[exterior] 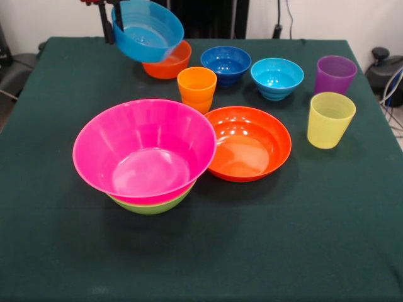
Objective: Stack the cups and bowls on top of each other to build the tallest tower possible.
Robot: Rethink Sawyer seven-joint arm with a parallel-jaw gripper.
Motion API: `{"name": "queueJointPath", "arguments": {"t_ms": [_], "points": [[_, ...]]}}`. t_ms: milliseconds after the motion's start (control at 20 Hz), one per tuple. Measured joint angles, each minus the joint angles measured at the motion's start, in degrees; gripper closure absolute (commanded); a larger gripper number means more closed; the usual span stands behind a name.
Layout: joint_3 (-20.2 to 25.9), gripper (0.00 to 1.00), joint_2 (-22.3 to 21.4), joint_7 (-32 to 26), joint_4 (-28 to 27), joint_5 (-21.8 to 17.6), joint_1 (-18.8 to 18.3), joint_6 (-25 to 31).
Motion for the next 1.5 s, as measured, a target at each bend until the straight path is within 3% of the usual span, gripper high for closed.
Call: {"name": "queueJointPath", "arguments": {"t_ms": [1500], "points": [[-0.02,1.00,-0.08,0.00,-2.31,-0.01,4.16,0.00]]}}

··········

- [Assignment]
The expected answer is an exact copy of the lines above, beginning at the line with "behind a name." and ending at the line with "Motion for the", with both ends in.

- [Answer to this problem]
Motion API: `{"name": "queueJointPath", "arguments": {"t_ms": [_], "points": [[_, ...]]}}`. t_ms: milliseconds after the motion's start (control at 20 Hz), one per tuple. Measured joint angles, each minus the joint angles measured at the motion's start, in degrees; gripper closure absolute (commanded); a larger gripper number means more closed; the usual span stands behind a name.
Layout: joint_3 (-20.2 to 25.9), gripper (0.00 to 1.00), joint_2 (-22.3 to 21.4), joint_7 (-32 to 26), joint_4 (-28 to 27), joint_5 (-21.8 to 17.6), joint_1 (-18.8 to 18.3), joint_6 (-25 to 31).
Motion for the next 1.5 s, as measured, a target at each bend until the straight path is within 3% of the usual span, gripper high for closed.

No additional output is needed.